What appears in the data must be reproduced exactly.

= PROVIDED DATA =
[Start of section]
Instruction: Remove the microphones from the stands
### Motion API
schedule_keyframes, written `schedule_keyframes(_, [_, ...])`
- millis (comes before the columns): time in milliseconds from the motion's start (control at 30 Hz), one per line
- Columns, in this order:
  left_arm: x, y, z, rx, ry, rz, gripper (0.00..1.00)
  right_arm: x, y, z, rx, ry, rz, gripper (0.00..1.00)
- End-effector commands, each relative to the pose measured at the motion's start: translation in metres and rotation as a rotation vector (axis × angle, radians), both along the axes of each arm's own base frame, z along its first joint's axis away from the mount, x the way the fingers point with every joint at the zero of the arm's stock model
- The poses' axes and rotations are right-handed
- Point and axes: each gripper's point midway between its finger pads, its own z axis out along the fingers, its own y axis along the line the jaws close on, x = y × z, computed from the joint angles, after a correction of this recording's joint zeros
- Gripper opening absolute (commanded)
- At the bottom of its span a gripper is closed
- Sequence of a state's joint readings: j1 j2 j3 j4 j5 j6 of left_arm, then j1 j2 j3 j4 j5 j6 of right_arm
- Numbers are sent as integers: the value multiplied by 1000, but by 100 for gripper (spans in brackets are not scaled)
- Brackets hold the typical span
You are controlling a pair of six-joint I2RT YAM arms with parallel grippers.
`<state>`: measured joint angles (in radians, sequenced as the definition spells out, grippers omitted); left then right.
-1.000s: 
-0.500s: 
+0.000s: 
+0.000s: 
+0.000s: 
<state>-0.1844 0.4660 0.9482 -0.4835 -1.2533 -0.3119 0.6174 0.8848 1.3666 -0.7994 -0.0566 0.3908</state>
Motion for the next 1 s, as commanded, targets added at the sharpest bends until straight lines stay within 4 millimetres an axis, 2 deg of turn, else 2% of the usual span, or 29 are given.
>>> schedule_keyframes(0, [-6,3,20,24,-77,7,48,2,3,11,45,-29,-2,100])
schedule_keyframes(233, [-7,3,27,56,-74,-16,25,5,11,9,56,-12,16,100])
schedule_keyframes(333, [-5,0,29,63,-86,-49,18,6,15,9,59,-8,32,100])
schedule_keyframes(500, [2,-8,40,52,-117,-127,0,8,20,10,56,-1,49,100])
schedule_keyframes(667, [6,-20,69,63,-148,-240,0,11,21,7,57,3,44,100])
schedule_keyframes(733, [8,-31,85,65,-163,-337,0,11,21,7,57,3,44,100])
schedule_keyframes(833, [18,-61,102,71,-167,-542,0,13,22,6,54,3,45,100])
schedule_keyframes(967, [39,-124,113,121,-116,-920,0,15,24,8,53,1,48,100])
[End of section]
= FINAL ANSWER =
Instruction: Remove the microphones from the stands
### Motion API
schedule_keyframes, written `schedule_keyframes(_, [_, ...])`
- millis (comes before the columns): time in milliseconds from the motion's start (control at 30 Hz), one per line
- Columns, in this order:
  left_arm: x, y, z, rx, ry, rz, gripper (0.00..1.00)
  right_arm: x, y, z, rx, ry, rz, gripper (0.00..1.00)
- End-effector commands, each relative to the pose measured at the motion's start: translation in metres and rotation as a rotation vector (axis × angle, radians), both along the axes of each arm's own base frame, z along its first joint's axis away from the mount, x the way the fingers point with every joint at the zero of the arm's stock model
- The poses' axes and rotations are right-handed
- Point and axes: each gripper's point midway between its finger pads, its own z axis out along the fingers, its own y axis along the line the jaws close on, x = y × z, computed from the joint angles, after a correction of this recording's joint zeros
- Gripper opening absolute (commanded)
- At the bottom of its span a gripper is closed
- Sequence of a state's joint readings: j1 j2 j3 j4 j5 j6 of left_arm, then j1 j2 j3 j4 j5 j6 of right_arm
- Numbers are sent as integers: the value multiplied by 1000, but by 100 for gripper (spans in brackets are not scaled)
- Brackets hold the typical span
You are controlling a pair of six-joint I2RT YAM arms with parallel grippers.
`<state>`: measured joint angles (in radians, sequenced as the definition spells out, grippers omitted); left then right.
-1.000s: 
-0.500s: 
+0.000s: 
+0.000s: 
+0.000s: 
<state>-0.1844 0.4660 0.9482 -0.4835 -1.2533 -0.3119 0.6174 0.8848 1.3666 -0.7994 -0.0566 0.3908</state>
Motion for the next 1 s, as commanded, targets added at the sharpest bends until straight lines stay within 4 millimetres an axis, 2 deg of turn, else 2% of the usual span, or 29 are given.
>>> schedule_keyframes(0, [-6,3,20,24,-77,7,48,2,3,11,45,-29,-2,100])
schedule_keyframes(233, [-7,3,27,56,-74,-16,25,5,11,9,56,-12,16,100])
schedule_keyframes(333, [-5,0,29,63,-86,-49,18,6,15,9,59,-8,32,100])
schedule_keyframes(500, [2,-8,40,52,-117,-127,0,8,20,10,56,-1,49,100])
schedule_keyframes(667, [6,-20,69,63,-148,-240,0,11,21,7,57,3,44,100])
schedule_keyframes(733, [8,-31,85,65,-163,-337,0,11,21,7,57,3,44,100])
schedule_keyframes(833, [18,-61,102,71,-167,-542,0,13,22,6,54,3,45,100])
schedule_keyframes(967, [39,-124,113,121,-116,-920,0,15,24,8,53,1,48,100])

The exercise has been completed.